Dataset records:

^^^^^^^^^^^^^^^^

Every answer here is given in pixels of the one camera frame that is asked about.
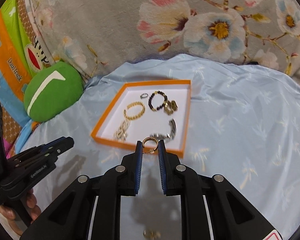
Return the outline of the person's left hand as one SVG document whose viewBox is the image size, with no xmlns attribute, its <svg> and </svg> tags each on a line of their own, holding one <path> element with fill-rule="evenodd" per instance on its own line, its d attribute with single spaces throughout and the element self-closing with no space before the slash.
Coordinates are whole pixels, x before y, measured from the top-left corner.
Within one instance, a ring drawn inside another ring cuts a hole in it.
<svg viewBox="0 0 300 240">
<path fill-rule="evenodd" d="M 25 196 L 25 203 L 27 206 L 27 210 L 30 212 L 30 217 L 32 221 L 36 220 L 42 212 L 40 207 L 37 205 L 37 198 L 34 195 L 33 189 L 30 189 L 27 192 Z M 1 205 L 0 214 L 10 221 L 14 221 L 16 219 L 16 214 L 10 207 L 5 207 Z"/>
</svg>

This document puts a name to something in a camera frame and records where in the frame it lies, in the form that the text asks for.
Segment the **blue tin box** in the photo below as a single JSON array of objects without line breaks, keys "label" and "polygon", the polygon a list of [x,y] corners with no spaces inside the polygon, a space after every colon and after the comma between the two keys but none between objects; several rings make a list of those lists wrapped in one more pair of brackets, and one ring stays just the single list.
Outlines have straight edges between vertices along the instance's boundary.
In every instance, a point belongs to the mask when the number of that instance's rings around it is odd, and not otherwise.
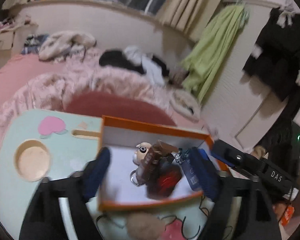
[{"label": "blue tin box", "polygon": [[190,164],[189,159],[189,150],[179,150],[179,165],[186,177],[186,180],[191,188],[192,191],[200,191],[201,187],[198,183],[198,178],[194,173],[194,170]]}]

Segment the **brown printed small carton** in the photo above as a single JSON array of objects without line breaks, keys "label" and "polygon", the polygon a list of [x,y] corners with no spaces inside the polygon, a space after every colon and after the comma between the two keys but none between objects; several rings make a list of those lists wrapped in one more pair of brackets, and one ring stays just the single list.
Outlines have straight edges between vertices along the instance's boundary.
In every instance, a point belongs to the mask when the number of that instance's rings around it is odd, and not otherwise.
[{"label": "brown printed small carton", "polygon": [[137,169],[139,182],[147,183],[154,177],[155,172],[159,169],[161,159],[171,153],[178,152],[179,149],[177,147],[161,140],[154,143]]}]

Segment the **orange cardboard box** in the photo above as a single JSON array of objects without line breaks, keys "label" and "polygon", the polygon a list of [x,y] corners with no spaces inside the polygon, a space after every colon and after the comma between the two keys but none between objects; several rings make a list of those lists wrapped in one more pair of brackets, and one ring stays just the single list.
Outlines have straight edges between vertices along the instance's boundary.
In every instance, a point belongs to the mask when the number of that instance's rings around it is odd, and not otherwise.
[{"label": "orange cardboard box", "polygon": [[98,191],[101,211],[141,210],[181,203],[203,195],[181,150],[210,153],[210,135],[175,127],[103,116],[100,146],[110,150],[110,165]]}]

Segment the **tan fur pompom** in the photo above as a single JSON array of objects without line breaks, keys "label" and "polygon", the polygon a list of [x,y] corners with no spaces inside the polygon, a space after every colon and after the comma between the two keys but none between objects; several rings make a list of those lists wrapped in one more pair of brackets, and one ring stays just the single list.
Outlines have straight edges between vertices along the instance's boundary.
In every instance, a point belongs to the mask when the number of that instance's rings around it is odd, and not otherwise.
[{"label": "tan fur pompom", "polygon": [[150,213],[132,213],[126,219],[127,233],[132,239],[159,239],[165,232],[165,223]]}]

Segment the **white-haired figurine keychain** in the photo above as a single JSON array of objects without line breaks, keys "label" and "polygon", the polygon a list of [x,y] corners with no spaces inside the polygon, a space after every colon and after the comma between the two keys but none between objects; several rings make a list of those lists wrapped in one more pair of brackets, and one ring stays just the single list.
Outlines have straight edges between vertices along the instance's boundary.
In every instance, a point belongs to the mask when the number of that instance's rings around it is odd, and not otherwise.
[{"label": "white-haired figurine keychain", "polygon": [[[137,165],[138,167],[140,166],[151,146],[152,145],[149,142],[142,142],[136,146],[137,150],[133,155],[133,163],[135,165]],[[135,186],[141,186],[144,184],[144,182],[139,182],[137,178],[137,168],[130,173],[130,181]]]}]

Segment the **green hanging garment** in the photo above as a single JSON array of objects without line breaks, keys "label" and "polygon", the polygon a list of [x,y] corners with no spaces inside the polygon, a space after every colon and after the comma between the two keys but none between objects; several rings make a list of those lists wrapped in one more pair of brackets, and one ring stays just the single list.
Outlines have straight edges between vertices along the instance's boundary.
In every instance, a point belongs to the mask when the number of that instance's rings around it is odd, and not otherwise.
[{"label": "green hanging garment", "polygon": [[189,72],[183,88],[199,102],[213,83],[232,43],[249,18],[243,3],[227,5],[205,27],[191,53],[181,62]]}]

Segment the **black hanging garment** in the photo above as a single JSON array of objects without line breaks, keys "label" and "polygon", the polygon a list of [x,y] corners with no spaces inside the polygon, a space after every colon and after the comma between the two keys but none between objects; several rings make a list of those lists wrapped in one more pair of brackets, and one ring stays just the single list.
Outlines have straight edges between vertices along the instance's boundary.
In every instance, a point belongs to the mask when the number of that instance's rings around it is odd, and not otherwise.
[{"label": "black hanging garment", "polygon": [[300,109],[300,14],[273,8],[243,70],[287,101],[281,116],[294,119]]}]

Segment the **pink bed quilt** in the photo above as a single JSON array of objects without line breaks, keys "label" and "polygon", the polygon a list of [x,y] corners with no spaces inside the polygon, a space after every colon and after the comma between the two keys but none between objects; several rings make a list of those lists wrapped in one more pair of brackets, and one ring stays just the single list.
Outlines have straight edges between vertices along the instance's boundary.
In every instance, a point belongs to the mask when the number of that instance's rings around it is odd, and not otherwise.
[{"label": "pink bed quilt", "polygon": [[187,120],[170,105],[172,90],[124,69],[101,67],[102,51],[89,49],[64,63],[46,63],[36,54],[16,55],[0,69],[0,144],[13,119],[29,109],[63,111],[74,96],[90,91],[107,92],[153,104],[177,126],[207,131],[206,122]]}]

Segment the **cream knit sweater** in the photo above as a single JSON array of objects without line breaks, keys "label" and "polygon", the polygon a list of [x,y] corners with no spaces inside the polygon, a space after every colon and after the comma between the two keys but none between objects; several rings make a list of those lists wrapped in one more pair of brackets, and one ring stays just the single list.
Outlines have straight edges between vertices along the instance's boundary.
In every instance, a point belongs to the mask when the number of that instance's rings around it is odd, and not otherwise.
[{"label": "cream knit sweater", "polygon": [[50,61],[64,53],[70,52],[73,46],[89,49],[96,46],[97,40],[90,33],[83,31],[59,31],[50,35],[40,46],[40,61]]}]

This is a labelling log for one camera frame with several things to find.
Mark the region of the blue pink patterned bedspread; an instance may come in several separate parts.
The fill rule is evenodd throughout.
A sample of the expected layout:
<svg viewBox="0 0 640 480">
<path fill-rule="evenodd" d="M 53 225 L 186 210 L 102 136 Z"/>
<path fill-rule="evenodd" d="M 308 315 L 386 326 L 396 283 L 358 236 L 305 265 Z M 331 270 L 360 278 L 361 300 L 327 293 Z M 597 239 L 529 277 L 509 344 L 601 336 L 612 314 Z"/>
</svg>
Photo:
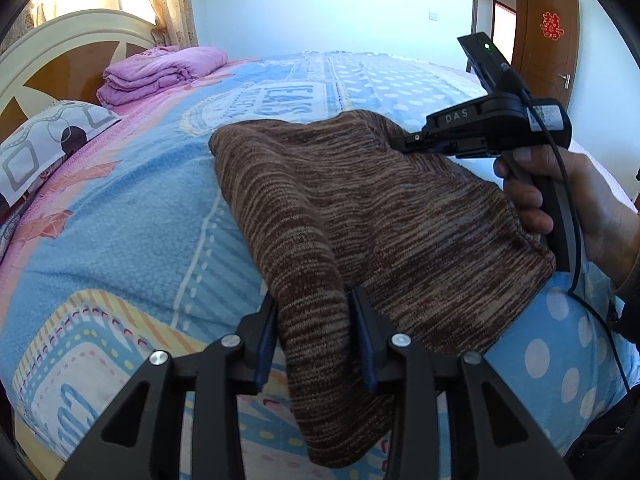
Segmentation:
<svg viewBox="0 0 640 480">
<path fill-rule="evenodd" d="M 266 289 L 207 146 L 219 126 L 364 108 L 414 131 L 483 93 L 427 62 L 299 53 L 118 108 L 122 120 L 55 171 L 1 246 L 1 381 L 21 423 L 66 460 L 151 351 L 201 350 L 259 307 Z M 552 278 L 487 356 L 562 455 L 626 393 L 608 337 L 568 286 Z M 247 479 L 381 479 L 388 440 L 348 468 L 308 460 L 284 364 L 278 350 L 264 394 L 239 400 Z"/>
</svg>

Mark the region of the cream wooden headboard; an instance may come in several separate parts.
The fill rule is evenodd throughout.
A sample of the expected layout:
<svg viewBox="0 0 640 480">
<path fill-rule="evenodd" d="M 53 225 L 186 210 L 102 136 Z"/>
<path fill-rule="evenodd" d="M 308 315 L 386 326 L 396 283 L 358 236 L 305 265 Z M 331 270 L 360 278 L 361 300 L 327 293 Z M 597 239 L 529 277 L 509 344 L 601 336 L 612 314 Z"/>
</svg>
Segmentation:
<svg viewBox="0 0 640 480">
<path fill-rule="evenodd" d="M 96 103 L 103 71 L 155 46 L 155 25 L 124 11 L 83 10 L 47 22 L 1 55 L 1 137 L 64 100 Z"/>
</svg>

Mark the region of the folded purple blanket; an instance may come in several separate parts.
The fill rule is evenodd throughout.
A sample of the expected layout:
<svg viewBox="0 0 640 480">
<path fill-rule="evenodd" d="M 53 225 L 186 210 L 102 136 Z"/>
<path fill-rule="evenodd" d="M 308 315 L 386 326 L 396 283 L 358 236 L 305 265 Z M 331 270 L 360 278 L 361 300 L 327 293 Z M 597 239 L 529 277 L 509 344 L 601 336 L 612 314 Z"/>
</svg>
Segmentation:
<svg viewBox="0 0 640 480">
<path fill-rule="evenodd" d="M 227 62 L 227 52 L 216 47 L 154 47 L 107 66 L 96 98 L 118 107 L 208 76 Z"/>
</svg>

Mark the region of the dark wooden door frame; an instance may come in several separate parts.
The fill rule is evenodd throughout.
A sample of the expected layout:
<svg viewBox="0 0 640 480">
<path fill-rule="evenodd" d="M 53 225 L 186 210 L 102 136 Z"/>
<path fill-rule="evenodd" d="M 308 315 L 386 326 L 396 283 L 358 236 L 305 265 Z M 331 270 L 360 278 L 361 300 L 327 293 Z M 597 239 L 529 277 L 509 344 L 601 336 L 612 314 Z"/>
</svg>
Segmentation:
<svg viewBox="0 0 640 480">
<path fill-rule="evenodd" d="M 484 32 L 508 62 L 513 60 L 518 0 L 473 0 L 471 32 Z"/>
</svg>

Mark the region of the red double happiness decal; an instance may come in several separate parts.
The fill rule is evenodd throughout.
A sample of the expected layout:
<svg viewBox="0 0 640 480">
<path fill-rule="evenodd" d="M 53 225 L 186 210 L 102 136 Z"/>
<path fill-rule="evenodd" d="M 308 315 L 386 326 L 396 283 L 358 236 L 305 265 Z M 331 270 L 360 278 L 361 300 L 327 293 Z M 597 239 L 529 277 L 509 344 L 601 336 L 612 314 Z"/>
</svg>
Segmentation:
<svg viewBox="0 0 640 480">
<path fill-rule="evenodd" d="M 541 14 L 541 23 L 539 25 L 542 36 L 552 41 L 558 41 L 564 34 L 559 14 L 555 12 L 544 12 Z"/>
</svg>

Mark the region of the grey patterned pillow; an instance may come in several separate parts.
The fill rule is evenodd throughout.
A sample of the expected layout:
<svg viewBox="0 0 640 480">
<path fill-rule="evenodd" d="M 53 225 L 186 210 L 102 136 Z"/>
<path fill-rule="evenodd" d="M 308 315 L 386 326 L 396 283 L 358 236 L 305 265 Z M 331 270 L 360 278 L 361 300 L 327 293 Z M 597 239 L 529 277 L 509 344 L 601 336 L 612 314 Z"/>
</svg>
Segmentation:
<svg viewBox="0 0 640 480">
<path fill-rule="evenodd" d="M 82 101 L 61 101 L 27 119 L 1 143 L 2 216 L 35 189 L 42 174 L 121 119 Z"/>
</svg>

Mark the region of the brown knit sweater sun motifs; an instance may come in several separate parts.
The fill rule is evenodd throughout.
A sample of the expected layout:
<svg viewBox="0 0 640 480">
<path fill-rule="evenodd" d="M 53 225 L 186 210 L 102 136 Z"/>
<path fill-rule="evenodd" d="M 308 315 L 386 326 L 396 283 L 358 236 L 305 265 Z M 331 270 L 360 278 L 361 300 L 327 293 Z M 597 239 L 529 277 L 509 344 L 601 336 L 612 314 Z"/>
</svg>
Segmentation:
<svg viewBox="0 0 640 480">
<path fill-rule="evenodd" d="M 311 461 L 347 467 L 392 426 L 349 340 L 347 289 L 428 350 L 485 351 L 555 270 L 495 183 L 437 154 L 390 147 L 370 110 L 259 119 L 209 141 L 222 196 L 280 307 L 288 394 Z"/>
</svg>

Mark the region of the brown wooden door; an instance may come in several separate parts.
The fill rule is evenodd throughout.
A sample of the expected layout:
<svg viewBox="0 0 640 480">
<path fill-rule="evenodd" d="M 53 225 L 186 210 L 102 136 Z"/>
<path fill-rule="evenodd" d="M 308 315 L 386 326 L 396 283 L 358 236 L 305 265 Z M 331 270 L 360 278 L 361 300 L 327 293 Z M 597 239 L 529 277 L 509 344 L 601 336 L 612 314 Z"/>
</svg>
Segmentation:
<svg viewBox="0 0 640 480">
<path fill-rule="evenodd" d="M 565 34 L 552 41 L 542 36 L 541 14 L 559 14 Z M 516 43 L 511 65 L 536 98 L 555 98 L 570 104 L 579 46 L 578 0 L 518 0 Z M 559 74 L 570 74 L 564 89 Z"/>
</svg>

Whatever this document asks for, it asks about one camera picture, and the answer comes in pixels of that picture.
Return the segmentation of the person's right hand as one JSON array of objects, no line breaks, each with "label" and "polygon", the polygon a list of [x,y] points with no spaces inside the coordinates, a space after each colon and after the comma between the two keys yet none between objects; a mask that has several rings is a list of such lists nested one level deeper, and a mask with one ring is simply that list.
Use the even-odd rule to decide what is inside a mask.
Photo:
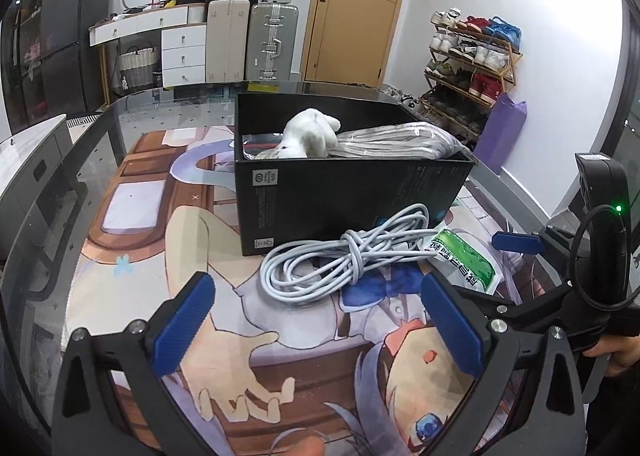
[{"label": "person's right hand", "polygon": [[602,335],[593,348],[584,352],[587,358],[598,358],[608,355],[608,377],[620,376],[640,360],[640,337],[620,337],[619,335]]}]

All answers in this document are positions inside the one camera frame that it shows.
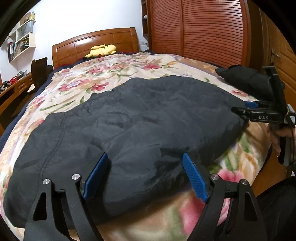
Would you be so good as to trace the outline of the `person's right hand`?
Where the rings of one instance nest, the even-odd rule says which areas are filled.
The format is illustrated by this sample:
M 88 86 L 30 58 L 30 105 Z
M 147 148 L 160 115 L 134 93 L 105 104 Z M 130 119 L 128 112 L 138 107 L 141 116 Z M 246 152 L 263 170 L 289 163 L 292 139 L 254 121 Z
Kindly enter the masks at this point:
M 280 137 L 289 137 L 293 138 L 295 145 L 295 127 L 294 128 L 275 128 L 275 125 L 268 124 L 267 133 L 269 134 L 269 138 L 271 141 L 271 145 L 273 147 L 274 152 L 277 156 L 280 155 L 281 147 L 280 147 Z

^^^^^^^^^^^^^^^^

Across the entries, work out how many lines hold the word "left". Reply with that number only.

**Result**
2